Modulating the Kynurenine pathway or sequestering toxic 3-hydroxykynurenine protects the retina from light-induced damage in Drosophila

Tissue health is regulated by a myriad of exogenous or endogenous factors. Here we investigated the role of the conserved Kynurenine pathway (KP) in maintaining retinal homeostasis in the context of light stress in Drosophila melanogaster. cinnabar, cardinal and scarlet are fly genes that encode different steps in the KP. Along with white, these genes are known regulators of brown pigment (ommochrome) biosynthesis. Using white as a sensitized genetic background, we show that mutations in cinnabar, cardinal and scarlet differentially modulate light-induced retinal damage. Mass Spectrometric measurements of KP metabolites in flies with different genetic combinations support the notion that increased levels of 3-hydroxykynurenine (3OH-K) and Xanthurenic acid (XA) enhance retinal damage, whereas Kynurenic Acid (KYNA) and Kynurenine (K) are neuro-protective. This conclusion was corroborated by showing that feeding 3OH-K results in enhanced retinal damage, whereas feeding KYNA protects the retina in sensitized genetic backgrounds.
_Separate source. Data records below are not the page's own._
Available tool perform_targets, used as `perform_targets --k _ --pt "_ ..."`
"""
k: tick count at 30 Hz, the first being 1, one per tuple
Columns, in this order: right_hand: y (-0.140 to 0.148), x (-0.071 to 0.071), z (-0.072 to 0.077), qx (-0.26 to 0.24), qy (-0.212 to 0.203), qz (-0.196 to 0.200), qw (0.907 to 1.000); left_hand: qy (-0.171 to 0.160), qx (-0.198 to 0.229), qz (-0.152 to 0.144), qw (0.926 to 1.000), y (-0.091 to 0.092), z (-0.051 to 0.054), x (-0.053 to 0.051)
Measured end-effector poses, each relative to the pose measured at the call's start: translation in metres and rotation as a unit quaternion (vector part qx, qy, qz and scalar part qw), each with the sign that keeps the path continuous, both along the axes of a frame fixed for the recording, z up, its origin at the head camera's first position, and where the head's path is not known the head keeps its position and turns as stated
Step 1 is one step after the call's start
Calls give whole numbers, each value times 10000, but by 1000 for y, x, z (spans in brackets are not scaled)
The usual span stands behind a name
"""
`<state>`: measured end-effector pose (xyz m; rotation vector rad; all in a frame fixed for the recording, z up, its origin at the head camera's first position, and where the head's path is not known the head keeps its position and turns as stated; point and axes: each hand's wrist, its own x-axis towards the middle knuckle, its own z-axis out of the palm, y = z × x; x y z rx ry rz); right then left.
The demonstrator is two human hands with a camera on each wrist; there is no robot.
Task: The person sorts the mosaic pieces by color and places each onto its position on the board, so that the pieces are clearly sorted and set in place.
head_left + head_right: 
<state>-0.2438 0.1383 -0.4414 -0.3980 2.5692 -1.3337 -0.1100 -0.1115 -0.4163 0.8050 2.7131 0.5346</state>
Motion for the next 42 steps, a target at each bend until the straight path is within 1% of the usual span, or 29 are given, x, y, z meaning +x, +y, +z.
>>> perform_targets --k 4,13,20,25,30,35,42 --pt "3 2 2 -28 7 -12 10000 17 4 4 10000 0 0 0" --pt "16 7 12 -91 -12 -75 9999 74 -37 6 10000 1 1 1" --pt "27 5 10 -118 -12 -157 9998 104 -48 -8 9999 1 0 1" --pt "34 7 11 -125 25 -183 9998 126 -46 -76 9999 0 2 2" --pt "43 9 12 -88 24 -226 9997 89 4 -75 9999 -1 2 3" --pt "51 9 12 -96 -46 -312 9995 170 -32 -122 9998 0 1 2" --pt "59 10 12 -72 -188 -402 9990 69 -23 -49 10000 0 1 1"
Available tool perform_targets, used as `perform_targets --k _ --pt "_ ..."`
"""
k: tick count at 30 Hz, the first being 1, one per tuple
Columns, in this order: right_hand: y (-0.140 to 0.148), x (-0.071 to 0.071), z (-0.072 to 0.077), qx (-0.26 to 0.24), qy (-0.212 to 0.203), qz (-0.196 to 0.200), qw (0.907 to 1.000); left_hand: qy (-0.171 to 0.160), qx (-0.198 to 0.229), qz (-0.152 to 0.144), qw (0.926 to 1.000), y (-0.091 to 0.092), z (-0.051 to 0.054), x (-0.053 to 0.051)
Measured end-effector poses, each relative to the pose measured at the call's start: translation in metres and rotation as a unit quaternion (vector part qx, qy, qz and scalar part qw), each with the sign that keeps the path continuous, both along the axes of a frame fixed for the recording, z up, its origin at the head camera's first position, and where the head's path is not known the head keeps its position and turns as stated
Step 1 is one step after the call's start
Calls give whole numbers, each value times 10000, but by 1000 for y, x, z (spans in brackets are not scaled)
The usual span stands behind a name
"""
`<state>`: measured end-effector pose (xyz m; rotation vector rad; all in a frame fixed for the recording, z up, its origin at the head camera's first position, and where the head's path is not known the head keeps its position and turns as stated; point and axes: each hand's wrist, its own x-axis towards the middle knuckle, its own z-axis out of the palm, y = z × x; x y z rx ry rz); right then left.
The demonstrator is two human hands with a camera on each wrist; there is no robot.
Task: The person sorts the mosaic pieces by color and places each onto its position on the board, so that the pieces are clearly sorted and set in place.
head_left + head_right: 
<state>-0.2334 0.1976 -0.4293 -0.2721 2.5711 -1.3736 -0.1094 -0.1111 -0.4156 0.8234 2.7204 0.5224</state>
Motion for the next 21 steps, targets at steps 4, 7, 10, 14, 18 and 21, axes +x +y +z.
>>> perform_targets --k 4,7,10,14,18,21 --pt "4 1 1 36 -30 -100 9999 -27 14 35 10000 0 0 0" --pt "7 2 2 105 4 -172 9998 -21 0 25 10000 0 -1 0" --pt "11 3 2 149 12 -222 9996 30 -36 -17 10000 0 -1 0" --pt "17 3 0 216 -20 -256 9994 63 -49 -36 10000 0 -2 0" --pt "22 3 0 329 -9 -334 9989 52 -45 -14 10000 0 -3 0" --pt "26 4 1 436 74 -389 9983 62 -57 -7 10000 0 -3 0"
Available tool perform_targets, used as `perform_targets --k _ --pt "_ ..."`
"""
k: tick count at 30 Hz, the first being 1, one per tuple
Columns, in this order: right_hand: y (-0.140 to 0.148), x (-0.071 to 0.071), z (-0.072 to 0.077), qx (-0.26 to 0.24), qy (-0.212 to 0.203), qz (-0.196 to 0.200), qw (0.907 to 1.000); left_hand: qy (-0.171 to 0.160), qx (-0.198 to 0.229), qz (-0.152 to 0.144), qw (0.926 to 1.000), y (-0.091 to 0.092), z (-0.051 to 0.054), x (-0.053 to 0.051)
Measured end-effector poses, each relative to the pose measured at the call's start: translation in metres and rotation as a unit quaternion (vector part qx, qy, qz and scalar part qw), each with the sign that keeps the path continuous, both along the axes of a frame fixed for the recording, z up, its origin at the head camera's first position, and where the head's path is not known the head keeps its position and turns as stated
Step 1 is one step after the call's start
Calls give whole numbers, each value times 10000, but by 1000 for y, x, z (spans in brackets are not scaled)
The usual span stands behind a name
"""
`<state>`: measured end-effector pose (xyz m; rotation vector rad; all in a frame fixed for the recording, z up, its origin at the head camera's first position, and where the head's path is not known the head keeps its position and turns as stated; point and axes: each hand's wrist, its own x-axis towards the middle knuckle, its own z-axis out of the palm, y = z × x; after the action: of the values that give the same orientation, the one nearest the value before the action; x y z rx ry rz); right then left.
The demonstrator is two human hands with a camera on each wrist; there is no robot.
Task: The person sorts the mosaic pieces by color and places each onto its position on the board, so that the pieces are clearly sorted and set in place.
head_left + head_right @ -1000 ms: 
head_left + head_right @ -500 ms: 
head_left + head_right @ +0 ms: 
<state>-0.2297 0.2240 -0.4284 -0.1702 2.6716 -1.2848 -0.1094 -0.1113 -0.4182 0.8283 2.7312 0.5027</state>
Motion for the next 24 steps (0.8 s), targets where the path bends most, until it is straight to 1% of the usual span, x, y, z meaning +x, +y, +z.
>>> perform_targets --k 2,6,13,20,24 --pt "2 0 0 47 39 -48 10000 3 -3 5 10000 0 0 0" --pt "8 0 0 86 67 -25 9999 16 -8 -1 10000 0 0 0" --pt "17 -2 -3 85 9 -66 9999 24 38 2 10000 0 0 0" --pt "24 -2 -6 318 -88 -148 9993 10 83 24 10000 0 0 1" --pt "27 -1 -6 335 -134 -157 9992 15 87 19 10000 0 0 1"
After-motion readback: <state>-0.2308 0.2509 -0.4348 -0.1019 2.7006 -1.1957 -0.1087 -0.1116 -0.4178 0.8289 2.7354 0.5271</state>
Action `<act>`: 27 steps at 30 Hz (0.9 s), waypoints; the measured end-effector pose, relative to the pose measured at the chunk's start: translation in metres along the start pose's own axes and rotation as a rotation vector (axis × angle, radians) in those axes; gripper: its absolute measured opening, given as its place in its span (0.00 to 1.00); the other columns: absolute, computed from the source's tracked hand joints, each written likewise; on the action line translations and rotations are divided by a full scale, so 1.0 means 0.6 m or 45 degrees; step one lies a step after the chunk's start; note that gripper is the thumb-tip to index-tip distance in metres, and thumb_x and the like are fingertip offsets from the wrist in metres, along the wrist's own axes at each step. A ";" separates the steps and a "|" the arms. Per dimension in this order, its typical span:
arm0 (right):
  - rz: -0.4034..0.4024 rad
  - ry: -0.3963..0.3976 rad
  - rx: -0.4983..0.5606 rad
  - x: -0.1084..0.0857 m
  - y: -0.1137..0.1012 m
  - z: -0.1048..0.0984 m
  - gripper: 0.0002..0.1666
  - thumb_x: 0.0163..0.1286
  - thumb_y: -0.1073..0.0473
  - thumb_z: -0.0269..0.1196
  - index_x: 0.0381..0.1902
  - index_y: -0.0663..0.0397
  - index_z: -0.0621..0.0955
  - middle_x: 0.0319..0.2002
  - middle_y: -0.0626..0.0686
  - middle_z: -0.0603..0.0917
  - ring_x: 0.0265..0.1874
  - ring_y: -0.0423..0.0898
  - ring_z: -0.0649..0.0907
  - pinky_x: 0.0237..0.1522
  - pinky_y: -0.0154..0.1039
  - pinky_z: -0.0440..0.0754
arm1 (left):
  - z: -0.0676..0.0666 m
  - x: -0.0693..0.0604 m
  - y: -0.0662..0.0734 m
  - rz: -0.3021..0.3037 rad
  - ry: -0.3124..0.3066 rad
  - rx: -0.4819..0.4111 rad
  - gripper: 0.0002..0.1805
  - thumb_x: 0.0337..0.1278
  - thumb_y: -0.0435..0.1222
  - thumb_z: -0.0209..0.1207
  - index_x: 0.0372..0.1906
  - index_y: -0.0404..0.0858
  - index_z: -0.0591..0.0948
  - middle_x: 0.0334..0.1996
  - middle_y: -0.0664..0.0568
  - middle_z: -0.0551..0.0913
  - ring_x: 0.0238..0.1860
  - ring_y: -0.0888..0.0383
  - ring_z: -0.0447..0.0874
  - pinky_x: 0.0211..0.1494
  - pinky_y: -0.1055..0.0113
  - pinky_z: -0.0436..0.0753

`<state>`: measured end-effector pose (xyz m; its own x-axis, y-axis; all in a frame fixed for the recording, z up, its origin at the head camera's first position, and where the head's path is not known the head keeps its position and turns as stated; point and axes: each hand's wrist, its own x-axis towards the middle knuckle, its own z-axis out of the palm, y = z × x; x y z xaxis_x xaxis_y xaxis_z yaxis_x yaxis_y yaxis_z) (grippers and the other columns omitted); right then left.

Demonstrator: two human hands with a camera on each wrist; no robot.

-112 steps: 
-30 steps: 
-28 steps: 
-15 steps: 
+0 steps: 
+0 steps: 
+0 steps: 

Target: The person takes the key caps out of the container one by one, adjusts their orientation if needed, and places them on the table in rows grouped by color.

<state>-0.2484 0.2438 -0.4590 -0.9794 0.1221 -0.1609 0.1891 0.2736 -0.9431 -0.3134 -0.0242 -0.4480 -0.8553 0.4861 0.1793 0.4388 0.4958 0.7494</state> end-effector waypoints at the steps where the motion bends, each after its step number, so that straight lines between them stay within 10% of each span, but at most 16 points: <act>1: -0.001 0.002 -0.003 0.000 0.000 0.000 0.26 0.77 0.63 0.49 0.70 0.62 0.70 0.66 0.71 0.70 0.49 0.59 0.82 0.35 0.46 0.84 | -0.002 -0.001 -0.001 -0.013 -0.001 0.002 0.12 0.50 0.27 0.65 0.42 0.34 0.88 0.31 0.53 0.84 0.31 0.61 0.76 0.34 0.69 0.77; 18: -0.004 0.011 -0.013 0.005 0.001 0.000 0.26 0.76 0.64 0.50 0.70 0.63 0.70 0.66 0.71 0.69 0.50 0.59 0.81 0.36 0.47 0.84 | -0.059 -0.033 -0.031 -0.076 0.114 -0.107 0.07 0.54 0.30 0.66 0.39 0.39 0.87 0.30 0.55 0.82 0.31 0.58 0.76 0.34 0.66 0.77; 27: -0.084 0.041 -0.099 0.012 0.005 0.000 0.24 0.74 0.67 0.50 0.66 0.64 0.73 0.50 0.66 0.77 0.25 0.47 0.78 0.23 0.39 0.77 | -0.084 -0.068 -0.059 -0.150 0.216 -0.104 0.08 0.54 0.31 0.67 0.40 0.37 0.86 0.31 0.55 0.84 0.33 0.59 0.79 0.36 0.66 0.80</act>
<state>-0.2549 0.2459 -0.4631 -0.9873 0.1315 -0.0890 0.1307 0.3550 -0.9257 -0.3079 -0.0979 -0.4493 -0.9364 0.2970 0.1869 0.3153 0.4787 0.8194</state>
Interestingly, the harmful effects of free 3OH-K are diminished by its sub-cellular compartmentalization. Sequestering of 3OH-K enables the quenching of its toxicity through conversion to brown pigment or conjugation to proteins. This work enabled us to decouple the role of these KP genes in ommochrome formation from their role in retinal homeostasis. Additionally, it puts forward new hypotheses on the importance of the balance of KP metabolites and their compartmentalization in disease alleviation.